Let us therefore take heed of this kind of pageantry or devout stage play. That which may make us fear our hearts the more is when we see tall cedars in the church worm-eaten with hypocrisy. Balaam a prophet, Jehu a king, Judas an apostle - all of them stand to this day on record as hypocrites.
It is true that there are the seeds of this sin in the best; but as it was with leprosy under the law, all who had swellings or spots in the skin of the flesh were not reputed unclean and put out of the camp (Lev. 13:6); so all who have the swellings of hypocrisy in them are not to be judged hypocrites, for these may be the spots of God's children (Deut. 32:5). But that which distinguishes a hypocrite is when hypocrisy is predominant and is like a spreading fluid in the body.
Question: When is a man under the dominion and power of hypocrisy?
Answer: There are two signs of its predominance: (i) A squint eye, when one serves God for sinister ends. (ii) A good eye, when there is some sin dear to a man, which he cannot part with.
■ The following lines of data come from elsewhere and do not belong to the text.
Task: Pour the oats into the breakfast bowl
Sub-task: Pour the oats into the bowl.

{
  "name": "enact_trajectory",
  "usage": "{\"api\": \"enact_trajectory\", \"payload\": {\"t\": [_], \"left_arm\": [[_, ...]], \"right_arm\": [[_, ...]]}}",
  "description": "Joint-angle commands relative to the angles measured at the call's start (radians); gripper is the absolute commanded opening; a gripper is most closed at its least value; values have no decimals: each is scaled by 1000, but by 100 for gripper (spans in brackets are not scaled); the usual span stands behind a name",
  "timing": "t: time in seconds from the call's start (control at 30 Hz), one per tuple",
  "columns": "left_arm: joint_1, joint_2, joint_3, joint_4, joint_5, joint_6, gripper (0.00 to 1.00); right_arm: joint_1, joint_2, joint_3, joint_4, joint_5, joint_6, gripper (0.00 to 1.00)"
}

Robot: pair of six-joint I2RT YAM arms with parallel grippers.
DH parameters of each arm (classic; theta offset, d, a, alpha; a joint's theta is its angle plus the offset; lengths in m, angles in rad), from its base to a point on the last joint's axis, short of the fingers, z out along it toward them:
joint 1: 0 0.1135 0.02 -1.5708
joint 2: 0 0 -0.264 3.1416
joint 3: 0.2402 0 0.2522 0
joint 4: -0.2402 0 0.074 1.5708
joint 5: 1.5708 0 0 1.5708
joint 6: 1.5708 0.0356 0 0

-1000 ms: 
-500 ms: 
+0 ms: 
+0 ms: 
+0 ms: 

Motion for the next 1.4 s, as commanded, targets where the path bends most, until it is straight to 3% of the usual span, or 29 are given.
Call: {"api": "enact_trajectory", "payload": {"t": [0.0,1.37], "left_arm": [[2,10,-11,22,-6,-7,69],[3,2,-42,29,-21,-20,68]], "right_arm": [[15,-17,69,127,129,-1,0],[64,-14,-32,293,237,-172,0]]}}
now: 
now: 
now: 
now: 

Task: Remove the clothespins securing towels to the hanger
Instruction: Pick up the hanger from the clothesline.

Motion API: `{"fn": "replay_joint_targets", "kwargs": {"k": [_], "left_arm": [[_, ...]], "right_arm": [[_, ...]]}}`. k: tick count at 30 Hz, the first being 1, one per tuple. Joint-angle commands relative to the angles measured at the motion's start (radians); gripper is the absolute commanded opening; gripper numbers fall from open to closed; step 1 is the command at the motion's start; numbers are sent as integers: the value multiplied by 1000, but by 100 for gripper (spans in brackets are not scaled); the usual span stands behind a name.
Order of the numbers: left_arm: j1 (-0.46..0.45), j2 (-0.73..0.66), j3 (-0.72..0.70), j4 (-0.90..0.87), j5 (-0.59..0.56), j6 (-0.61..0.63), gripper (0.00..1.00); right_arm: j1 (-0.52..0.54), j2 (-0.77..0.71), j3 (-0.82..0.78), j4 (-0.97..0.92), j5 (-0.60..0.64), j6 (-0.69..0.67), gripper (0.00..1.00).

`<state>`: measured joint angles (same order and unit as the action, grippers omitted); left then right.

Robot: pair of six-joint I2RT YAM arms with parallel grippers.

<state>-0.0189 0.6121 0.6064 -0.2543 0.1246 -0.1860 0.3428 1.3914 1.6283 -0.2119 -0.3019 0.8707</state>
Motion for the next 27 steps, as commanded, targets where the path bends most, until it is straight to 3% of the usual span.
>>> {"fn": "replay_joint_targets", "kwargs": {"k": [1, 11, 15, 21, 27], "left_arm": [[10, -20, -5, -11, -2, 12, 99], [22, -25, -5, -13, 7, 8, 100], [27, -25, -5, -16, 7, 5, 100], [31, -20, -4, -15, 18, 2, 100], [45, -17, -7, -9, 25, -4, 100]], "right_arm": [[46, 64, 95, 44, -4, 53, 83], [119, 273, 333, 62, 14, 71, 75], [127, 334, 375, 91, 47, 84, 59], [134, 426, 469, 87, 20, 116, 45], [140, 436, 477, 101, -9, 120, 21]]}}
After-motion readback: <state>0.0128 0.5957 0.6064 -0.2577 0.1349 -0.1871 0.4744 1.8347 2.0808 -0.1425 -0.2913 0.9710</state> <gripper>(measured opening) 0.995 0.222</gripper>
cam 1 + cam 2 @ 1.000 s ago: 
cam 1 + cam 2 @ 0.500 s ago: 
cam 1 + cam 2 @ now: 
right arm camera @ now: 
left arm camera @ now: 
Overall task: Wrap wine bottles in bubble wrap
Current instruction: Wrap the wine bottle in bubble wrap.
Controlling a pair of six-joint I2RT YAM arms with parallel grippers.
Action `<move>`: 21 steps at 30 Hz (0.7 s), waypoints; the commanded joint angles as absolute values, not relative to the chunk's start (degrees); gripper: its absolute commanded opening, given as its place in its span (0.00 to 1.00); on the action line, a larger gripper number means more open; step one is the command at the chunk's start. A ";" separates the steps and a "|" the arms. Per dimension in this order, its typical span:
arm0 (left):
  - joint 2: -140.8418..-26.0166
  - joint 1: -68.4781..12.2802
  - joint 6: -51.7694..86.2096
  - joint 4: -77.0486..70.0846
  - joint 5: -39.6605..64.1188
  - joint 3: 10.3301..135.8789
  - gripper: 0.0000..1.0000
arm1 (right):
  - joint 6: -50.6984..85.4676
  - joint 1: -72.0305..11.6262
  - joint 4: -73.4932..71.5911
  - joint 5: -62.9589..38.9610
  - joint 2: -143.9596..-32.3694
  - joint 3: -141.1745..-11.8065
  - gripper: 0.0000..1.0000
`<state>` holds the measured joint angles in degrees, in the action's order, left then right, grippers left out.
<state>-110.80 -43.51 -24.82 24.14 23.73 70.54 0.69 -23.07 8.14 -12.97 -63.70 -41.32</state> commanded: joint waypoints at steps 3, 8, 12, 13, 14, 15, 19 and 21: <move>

These two are as clear signs of a hypocrite as any I know.
Oh, let us take David's candle and lantern, and search for this leaven, and burn it before the Lord.
Christian, if you mourn for hypocrisy, yet find this sin so potent that you cannot get the mastery of it, go to Christ. Beg of him that he would exercise his kingly office in your soul, that he would subdue this sin, and put it under the yoke. Beg of Christ to exercise his spiritual surgery upon you. Desire him to lance your heart and cut out the rotten flesh, and that he would apply the medicine of his blood to heal you of your hypocrisy. Say that prayer of David often: 'Let my heart be sound in thy statutes' (Psa.119:80). 'Lord, let me be anything rather than a hypocrite.' Two hearts will exclude from one heaven.